◆ Brief
Nothing except the pictures should be left out when you reproduce the listing exactly.

◆ Dataset section

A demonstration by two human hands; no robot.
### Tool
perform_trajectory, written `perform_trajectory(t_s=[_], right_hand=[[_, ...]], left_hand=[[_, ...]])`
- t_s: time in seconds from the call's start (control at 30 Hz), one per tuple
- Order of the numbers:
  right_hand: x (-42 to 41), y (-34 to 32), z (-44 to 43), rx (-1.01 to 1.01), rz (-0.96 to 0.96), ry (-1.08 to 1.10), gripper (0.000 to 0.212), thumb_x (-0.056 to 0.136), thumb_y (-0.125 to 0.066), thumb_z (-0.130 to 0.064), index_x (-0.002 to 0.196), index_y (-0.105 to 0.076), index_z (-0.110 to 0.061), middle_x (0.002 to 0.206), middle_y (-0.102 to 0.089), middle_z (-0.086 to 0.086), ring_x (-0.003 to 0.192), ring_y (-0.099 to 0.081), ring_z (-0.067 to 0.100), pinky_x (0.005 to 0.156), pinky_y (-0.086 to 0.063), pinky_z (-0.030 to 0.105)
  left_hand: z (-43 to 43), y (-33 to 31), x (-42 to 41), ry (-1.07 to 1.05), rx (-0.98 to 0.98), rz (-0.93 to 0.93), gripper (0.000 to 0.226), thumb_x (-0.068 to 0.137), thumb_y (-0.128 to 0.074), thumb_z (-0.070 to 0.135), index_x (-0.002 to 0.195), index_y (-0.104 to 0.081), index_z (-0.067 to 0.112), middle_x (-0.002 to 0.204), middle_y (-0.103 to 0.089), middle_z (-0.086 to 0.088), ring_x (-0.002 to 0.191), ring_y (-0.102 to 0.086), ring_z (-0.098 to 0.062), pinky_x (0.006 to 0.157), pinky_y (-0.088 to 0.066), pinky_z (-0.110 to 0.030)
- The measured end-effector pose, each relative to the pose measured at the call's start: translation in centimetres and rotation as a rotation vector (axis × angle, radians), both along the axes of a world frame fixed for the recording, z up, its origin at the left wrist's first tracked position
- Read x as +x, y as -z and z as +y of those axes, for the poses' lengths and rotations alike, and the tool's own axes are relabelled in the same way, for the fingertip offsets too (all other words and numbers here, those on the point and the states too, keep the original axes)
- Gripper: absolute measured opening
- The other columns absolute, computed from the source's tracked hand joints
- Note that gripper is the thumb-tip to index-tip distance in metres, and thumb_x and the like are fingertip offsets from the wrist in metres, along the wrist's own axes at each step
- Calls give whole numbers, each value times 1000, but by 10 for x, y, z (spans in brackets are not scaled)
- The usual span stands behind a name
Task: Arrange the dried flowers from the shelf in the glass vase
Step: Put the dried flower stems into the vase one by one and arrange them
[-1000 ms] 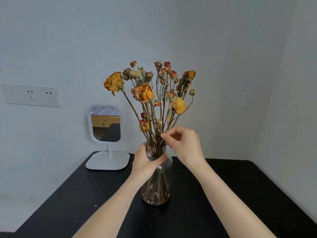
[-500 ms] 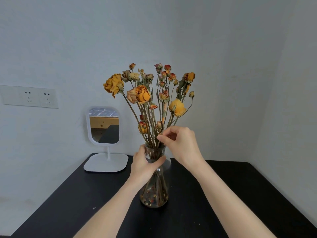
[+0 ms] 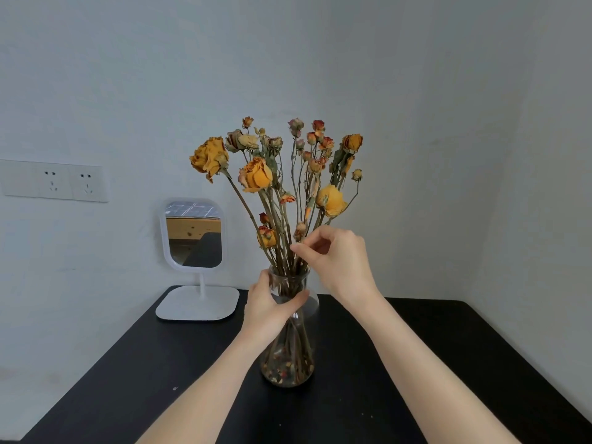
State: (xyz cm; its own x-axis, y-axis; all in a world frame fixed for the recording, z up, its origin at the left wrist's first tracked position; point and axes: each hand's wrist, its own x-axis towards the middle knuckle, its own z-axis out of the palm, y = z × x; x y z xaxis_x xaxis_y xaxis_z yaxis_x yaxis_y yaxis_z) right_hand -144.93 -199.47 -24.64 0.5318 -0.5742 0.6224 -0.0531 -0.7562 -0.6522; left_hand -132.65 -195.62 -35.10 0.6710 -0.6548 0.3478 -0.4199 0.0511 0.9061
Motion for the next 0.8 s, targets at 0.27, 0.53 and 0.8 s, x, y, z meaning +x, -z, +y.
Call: perform_trajectory(t_s=[0.27, 0.53, 0.8], right_hand=[[7, 16, 0, -41, 67, 53, 16, 83, -69, -25, 70, -60, -21, 63, -52, -17, 57, -52, -3, 49, -36, 4], [4, 13, -8, -6, 83, 48, 11, 81, -69, -31, 79, -63, -22, 66, -57, -11, 59, -52, -1, 49, -36, 5], [3, 9, -14, 52, 37, 28, 13, 86, -64, -26, 75, -66, -18, 62, -57, -12, 54, -53, 0, 50, -40, 0]], left_hand=[[0, -1, -2, 2, -7, -2, 56, 70, -77, 40, 116, -47, 29, 118, -59, 5, 115, -52, -16, 98, -47, -46], [2, -1, -1, 19, -26, 7, 57, 68, -78, 41, 115, -48, 29, 116, -59, 5, 115, -51, -17, 99, -44, -47], [2, 0, 1, 18, -16, -33, 60, 68, -76, 44, 118, -44, 32, 119, -57, 8, 117, -49, -13, 100, -44, -44]])
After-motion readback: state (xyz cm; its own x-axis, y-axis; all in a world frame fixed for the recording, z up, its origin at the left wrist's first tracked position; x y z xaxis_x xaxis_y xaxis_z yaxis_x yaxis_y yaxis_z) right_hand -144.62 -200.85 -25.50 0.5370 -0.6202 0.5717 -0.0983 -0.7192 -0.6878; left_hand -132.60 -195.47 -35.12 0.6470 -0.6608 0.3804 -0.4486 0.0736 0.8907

◆ Worked solution
A demonstration by two human hands; no robot.
### Tool
perform_trajectory, written `perform_trajectory(t_s=[_], right_hand=[[_, ...]], left_hand=[[_, ...]])`
- t_s: time in seconds from the call's start (control at 30 Hz), one per tuple
- Order of the numbers:
  right_hand: x (-42 to 41), y (-34 to 32), z (-44 to 43), rx (-1.01 to 1.01), rz (-0.96 to 0.96), ry (-1.08 to 1.10), gripper (0.000 to 0.212), thumb_x (-0.056 to 0.136), thumb_y (-0.125 to 0.066), thumb_z (-0.130 to 0.064), index_x (-0.002 to 0.196), index_y (-0.105 to 0.076), index_z (-0.110 to 0.061), middle_x (0.002 to 0.206), middle_y (-0.102 to 0.089), middle_z (-0.086 to 0.086), ring_x (-0.003 to 0.192), ring_y (-0.099 to 0.081), ring_z (-0.067 to 0.100), pinky_x (0.005 to 0.156), pinky_y (-0.086 to 0.063), pinky_z (-0.030 to 0.105)
  left_hand: z (-43 to 43), y (-33 to 31), x (-42 to 41), ry (-1.07 to 1.05), rx (-0.98 to 0.98), rz (-0.93 to 0.93), gripper (0.000 to 0.226), thumb_x (-0.068 to 0.137), thumb_y (-0.128 to 0.074), thumb_z (-0.070 to 0.135), index_x (-0.002 to 0.195), index_y (-0.104 to 0.081), index_z (-0.067 to 0.112), middle_x (-0.002 to 0.204), middle_y (-0.103 to 0.089), middle_z (-0.086 to 0.088), ring_x (-0.002 to 0.191), ring_y (-0.102 to 0.086), ring_z (-0.098 to 0.062), pinky_x (0.006 to 0.157), pinky_y (-0.088 to 0.066), pinky_z (-0.110 to 0.030)
- The measured end-effector pose, each relative to the pose measured at the call's start: translation in centimetres and rotation as a rotation vector (axis × angle, radians), both along the axes of a world frame fixed for the recording, z up, its origin at the left wrist's first tracked position
- Read x as +x, y as -z and z as +y of those axes, for the poses' lengths and rotations alike, and the tool's own axes are relabelled in the same way, for the fingertip offsets too (all other words and numbers here, those on the point and the states too, keep the original axes)
- Gripper: absolute measured opening
- The other columns absolute, computed from the source's tracked hand joints
- Note that gripper is the thumb-tip to index-tip distance in metres, and thumb_x and the like are fingertip offsets from the wrist in metres, along the wrist's own axes at each step
- Calls give whole numbers, each value times 1000, but by 10 for x, y, z (spans in brackets are not scaled)
- The usual span stands behind a name
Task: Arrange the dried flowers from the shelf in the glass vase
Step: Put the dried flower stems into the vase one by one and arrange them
[-1000 ms] 
[-500 ms] 
[+0 ms] 
State: (xyz cm; its own x-axis, y-axis; all in a world frame fixed for the recording, z up, its origin at the left wrist's first tracked position; point and axes: each hand's wrist, its own x-axis towards the middle knuckle, its own z-axis out of the palm, y = z × x; x y z xaxis_x xaxis_y xaxis_z yaxis_x yaxis_y yaxis_z) right_hand -144.93 -199.47 -24.64 0.5318 -0.5742 0.6224 -0.0531 -0.7562 -0.6522; left_hand -132.65 -195.62 -35.10 0.6710 -0.6548 0.3478 -0.4199 0.0511 0.9061
Motion for the next 0.8 s, targets at 0.27, 0.53 and 0.8 s, x, y, z meaning +x, -z, +y.
Call: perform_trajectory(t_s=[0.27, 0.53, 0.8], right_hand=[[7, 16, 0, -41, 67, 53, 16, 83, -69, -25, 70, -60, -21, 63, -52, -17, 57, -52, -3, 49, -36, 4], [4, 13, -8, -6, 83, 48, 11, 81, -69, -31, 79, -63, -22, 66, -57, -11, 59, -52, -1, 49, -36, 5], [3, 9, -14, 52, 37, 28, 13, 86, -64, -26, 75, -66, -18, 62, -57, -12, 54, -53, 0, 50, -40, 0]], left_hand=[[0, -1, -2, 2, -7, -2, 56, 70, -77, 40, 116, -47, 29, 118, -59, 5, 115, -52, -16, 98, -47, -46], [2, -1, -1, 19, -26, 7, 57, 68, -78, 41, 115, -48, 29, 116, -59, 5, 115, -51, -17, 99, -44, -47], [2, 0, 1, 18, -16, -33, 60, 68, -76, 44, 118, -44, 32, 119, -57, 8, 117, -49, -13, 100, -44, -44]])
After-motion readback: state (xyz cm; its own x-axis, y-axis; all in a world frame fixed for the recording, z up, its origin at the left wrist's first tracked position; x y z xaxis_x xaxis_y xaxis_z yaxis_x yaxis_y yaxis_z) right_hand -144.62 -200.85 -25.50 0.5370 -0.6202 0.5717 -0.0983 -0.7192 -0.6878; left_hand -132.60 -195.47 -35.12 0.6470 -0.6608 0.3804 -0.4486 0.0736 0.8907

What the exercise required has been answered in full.